Students enrolled in a Master of Business Administration in Marketing program study various areas within the discipline, such as brand marketing, product marketing and services marketing. The marketing strategies businesses create depend on the products and services they are selling. For example, retailers like Walmart are predominantly product sellers, so they rely heavily on the side of retail marketing.

Retail marketing is the process of identifying a target market’s consumer habits, promoting awareness of new goods or services and generating consumer interest. Successful marketing strategies differentiate a company’s products from its competitors’ by specifying particular benefits, features and add-on services.

How Is it Different?

Differentiating marketing approaches requires a conceptual exercise. Consider how consumers assess the value of a service, like dry cleaning. They base their judgments on the benefits they receive in comparison to what it costs them. If the service is quick and the clothes are clean, customers will likely pay for the service again. Service-based companies must emphasize the consumer experience, since, in most cases, services are difficult to return for a refund.

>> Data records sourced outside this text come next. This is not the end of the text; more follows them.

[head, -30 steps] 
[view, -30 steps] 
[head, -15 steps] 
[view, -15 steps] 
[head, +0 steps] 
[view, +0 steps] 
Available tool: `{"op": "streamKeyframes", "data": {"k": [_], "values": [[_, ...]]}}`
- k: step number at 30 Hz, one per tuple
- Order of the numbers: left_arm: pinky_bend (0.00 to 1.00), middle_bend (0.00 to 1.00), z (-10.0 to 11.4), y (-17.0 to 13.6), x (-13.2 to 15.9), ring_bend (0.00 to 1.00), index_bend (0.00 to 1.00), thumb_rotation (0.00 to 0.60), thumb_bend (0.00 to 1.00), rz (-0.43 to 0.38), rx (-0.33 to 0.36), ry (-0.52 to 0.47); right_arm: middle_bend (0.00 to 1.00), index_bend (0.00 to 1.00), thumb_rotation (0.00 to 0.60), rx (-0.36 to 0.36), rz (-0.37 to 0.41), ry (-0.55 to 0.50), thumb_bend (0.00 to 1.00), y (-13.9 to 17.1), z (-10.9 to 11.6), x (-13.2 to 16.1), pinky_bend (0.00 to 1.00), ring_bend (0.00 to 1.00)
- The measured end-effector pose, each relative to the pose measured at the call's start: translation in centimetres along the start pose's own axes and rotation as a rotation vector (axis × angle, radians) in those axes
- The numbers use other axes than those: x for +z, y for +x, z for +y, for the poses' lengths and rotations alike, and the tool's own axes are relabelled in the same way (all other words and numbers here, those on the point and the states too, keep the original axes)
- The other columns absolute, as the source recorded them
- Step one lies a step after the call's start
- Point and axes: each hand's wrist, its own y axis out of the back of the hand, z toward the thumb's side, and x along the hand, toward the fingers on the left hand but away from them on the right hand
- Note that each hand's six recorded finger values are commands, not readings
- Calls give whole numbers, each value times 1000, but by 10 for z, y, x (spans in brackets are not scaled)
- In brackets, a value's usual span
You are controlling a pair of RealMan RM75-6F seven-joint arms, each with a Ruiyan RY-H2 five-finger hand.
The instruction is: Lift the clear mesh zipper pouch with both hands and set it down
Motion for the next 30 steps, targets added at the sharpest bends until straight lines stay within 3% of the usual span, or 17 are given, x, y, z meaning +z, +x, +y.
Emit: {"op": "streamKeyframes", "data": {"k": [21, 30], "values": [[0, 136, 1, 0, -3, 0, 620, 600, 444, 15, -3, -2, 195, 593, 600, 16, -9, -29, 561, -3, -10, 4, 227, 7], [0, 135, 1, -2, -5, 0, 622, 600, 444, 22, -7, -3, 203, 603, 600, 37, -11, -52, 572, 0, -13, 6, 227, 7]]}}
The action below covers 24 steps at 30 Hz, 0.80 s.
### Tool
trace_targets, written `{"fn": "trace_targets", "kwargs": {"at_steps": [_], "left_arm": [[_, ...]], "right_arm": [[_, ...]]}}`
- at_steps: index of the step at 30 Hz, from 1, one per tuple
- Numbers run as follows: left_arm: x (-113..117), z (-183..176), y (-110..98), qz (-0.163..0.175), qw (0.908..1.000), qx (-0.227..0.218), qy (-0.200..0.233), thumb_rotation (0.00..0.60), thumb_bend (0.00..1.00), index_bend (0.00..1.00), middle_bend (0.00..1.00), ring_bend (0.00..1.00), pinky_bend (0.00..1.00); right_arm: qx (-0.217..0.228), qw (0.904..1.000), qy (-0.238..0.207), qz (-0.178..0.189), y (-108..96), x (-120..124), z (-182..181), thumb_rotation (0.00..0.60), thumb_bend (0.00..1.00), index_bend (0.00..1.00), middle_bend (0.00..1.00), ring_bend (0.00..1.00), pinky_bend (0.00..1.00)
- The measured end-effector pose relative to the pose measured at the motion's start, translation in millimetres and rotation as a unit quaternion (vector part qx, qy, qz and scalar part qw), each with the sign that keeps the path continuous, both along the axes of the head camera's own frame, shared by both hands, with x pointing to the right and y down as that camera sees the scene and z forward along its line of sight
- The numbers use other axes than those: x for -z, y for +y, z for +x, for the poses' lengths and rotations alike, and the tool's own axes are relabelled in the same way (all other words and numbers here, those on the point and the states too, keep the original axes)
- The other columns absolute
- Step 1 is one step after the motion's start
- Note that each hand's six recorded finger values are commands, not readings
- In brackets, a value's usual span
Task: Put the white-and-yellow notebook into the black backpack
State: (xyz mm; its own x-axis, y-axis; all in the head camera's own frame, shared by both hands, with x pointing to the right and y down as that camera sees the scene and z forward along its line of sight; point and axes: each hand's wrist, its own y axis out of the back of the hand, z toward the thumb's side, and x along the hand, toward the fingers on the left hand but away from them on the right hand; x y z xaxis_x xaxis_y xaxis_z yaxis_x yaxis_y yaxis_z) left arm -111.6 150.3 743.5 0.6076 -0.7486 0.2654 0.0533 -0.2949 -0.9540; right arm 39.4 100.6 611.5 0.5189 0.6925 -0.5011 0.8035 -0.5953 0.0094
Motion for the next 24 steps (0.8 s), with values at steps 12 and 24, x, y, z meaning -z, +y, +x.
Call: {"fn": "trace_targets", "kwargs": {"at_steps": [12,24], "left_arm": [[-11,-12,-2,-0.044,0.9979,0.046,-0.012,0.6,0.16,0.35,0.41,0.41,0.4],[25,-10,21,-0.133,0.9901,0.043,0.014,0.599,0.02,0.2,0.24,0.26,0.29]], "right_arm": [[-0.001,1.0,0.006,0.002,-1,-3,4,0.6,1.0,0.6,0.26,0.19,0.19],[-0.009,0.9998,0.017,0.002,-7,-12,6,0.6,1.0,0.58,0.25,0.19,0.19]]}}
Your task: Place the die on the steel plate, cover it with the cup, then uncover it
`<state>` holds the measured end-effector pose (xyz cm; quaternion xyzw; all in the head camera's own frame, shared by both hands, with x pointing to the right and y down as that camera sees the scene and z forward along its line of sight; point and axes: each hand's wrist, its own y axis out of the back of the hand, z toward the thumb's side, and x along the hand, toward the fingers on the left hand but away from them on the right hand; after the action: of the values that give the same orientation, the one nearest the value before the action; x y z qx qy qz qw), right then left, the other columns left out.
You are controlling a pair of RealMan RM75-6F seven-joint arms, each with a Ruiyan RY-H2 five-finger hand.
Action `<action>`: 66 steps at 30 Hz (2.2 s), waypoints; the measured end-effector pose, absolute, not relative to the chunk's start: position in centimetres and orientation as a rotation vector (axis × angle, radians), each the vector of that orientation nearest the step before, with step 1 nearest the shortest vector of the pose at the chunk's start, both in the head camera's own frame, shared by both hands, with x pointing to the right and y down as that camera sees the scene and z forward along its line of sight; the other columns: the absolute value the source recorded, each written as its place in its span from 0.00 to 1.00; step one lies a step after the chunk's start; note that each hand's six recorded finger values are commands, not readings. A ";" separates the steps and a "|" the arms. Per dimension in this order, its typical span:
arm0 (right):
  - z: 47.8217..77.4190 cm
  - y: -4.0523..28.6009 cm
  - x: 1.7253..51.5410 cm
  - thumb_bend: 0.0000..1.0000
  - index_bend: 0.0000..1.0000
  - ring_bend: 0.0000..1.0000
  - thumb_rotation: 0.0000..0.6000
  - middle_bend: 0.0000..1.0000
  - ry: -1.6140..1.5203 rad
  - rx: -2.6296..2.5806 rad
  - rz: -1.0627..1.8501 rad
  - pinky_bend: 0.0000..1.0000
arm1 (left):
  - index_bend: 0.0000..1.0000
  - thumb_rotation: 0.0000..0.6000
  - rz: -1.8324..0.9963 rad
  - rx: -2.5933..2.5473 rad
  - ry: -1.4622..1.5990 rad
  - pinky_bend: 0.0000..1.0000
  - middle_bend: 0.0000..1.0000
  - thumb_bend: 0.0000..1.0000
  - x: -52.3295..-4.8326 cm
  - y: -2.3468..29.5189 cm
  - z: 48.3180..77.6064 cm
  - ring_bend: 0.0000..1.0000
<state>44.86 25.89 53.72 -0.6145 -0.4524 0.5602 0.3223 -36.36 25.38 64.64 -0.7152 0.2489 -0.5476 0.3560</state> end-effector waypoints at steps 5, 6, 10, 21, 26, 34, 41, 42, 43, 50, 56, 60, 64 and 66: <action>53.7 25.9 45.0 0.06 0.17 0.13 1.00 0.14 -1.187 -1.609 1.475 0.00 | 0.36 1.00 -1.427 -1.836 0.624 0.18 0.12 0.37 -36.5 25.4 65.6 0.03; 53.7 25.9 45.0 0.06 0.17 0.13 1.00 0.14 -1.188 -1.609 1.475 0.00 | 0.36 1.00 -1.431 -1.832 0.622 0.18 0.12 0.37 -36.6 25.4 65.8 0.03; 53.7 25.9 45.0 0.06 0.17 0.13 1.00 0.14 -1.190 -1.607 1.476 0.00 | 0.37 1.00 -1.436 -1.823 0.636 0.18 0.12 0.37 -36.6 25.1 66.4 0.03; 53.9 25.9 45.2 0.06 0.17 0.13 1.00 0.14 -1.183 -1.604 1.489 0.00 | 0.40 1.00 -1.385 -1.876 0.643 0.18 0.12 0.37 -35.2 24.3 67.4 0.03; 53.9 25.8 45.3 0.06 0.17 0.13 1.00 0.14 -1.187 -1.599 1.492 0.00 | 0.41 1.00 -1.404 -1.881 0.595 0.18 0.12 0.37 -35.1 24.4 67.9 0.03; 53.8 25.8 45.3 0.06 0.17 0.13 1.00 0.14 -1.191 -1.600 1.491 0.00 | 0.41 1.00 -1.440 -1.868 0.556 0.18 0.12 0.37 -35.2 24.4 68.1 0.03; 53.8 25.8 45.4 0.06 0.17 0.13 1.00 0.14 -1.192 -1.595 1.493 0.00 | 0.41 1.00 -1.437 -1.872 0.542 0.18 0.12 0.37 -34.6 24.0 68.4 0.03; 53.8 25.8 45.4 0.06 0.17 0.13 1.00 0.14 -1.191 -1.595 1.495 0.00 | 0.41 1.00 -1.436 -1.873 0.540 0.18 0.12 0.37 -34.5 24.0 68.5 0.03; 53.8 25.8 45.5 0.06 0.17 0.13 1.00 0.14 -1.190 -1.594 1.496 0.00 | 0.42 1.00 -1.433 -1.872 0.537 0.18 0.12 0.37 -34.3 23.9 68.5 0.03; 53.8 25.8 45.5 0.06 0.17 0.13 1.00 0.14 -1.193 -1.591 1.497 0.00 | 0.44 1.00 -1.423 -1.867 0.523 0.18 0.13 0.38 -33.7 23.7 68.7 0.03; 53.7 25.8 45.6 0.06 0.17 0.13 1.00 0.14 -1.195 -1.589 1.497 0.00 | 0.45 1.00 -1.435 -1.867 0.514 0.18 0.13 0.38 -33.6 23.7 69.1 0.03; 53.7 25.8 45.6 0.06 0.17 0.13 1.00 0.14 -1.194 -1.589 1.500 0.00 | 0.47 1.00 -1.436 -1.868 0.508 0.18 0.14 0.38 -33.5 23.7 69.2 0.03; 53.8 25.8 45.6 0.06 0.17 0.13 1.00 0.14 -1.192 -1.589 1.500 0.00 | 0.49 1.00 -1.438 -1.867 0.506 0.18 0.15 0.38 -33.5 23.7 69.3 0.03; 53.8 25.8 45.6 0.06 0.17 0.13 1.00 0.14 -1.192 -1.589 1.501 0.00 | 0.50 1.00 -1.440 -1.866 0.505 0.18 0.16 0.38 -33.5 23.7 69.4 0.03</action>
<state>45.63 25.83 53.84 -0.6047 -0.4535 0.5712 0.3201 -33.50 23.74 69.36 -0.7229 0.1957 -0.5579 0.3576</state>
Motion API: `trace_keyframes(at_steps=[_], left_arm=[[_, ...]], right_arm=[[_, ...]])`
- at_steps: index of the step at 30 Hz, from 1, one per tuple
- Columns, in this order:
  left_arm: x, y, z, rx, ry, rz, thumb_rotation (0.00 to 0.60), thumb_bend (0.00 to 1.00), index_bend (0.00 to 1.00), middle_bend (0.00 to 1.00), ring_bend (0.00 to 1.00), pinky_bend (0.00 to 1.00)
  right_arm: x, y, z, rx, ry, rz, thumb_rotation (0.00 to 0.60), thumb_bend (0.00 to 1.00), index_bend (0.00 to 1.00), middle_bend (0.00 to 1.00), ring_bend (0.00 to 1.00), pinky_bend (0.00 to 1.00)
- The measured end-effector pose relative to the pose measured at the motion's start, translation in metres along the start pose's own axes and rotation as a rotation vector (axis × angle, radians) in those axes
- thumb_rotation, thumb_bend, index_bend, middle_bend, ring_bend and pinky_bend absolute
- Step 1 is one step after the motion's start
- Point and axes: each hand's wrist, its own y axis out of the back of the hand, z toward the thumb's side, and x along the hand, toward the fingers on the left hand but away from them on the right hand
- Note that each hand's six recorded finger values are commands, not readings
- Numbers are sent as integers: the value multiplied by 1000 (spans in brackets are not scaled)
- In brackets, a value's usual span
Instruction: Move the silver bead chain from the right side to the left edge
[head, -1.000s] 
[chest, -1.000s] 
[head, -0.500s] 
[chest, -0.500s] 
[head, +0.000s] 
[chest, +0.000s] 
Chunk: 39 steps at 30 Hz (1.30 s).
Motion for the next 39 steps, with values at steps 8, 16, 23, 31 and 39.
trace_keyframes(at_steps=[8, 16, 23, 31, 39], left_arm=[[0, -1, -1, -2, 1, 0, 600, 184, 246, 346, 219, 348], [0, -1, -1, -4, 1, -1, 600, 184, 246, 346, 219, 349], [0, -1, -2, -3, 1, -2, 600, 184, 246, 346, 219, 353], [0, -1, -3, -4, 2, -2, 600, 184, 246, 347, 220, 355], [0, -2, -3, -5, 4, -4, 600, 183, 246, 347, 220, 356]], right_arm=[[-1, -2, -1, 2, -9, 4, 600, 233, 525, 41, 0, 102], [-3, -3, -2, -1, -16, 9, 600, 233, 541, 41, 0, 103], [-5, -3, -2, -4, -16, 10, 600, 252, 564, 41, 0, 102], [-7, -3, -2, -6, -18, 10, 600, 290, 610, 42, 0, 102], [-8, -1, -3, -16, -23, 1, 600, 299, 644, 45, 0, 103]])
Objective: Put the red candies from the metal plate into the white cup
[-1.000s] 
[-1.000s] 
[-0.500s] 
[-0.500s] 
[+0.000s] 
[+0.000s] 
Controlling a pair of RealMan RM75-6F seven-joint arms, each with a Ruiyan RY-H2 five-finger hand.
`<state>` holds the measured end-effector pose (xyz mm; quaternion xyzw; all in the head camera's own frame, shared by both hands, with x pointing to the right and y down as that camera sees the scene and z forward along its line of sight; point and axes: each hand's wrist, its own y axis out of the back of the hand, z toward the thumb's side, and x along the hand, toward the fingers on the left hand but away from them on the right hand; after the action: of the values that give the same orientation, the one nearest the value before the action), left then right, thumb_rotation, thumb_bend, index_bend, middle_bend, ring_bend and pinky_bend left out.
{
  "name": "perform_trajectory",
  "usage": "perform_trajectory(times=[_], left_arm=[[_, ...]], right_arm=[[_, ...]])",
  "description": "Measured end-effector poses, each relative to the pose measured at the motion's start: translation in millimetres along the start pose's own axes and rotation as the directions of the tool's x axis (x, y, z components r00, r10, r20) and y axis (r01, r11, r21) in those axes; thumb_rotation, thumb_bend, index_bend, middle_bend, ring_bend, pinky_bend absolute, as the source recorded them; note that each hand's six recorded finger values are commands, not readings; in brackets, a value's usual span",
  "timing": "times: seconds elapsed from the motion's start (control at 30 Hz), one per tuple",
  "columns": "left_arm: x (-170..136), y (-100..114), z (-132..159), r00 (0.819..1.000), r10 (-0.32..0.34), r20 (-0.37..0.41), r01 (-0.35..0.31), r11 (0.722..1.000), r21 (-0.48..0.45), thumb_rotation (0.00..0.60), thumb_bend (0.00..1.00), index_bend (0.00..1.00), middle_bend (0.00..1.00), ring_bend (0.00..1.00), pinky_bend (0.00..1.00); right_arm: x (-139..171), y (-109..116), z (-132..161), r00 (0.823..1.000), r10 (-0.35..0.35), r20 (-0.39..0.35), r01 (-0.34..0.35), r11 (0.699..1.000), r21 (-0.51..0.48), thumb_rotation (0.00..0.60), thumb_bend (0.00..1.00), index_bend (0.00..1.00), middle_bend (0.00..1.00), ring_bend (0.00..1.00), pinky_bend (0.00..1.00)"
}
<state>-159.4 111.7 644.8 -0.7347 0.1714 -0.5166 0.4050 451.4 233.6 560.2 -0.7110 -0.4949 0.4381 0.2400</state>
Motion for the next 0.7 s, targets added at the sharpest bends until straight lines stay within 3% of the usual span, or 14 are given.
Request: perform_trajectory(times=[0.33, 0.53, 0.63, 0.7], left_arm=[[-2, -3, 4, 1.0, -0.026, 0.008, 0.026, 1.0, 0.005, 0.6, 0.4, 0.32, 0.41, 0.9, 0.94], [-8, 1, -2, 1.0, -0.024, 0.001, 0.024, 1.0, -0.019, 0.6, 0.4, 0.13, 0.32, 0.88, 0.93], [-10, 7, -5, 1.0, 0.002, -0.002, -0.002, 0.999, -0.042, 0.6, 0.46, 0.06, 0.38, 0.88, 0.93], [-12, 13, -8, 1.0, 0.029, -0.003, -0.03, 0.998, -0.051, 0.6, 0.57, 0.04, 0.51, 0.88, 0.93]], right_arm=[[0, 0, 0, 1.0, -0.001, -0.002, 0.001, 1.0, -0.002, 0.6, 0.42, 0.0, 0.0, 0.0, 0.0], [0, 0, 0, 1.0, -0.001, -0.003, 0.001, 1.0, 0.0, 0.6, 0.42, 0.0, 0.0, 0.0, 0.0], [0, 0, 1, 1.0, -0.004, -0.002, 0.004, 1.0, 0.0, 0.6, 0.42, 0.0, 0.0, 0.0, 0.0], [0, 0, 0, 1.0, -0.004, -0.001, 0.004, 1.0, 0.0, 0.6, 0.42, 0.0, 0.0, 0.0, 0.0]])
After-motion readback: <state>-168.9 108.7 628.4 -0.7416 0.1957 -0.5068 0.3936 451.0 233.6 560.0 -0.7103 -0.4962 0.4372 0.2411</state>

Retail marketing, on the other hand, allows consumers to see, touch and (in some cases) try products before purchasing them. Consumers can also return products if they are unhappy with them. These differences allow retail marketers to create value propositions, such as “money back guarantees.”

When consumers evaluate products, they rely more heavily on their visual and tactile senses. Since consumers think about products and services differently, marketers must approach their strategies differently.

Identifying Target Markets

Identifying and researching a target market is the first step in building marketing strategies. Marketing any product or service requires identifying the ideal customer’s age, gender, occupation, income, hobbies and any other relevant demographic details. It is essential to understand consumers’ tastes before communicating with them, or businesses risk losing time and money on a marketing strategy that does not address their customer’s needs.

The 4Ps of Marketing

Retail marketing relies on the traditional 4Ps of marketing: product, price, place and promotion. Using the 4Ps, retailers determine what types of products to sell, what the optimal prices are, where and how to sell and how to communicate benefits and features. In some ways, retail marketing is simpler than service marketing, which requires additional attention to the 3Ps: people, processes and physical evidence.

Retail Challenges

Retail competition is fierce. Even when businesses satisfy consumer needs and desires, they must continuously fight to retain their business. To stay competitive, they differentiate their products by adding features, refining customer service and testing various promotions. If retailers stopped making adjustments, competitors could move into their space and lure customers away.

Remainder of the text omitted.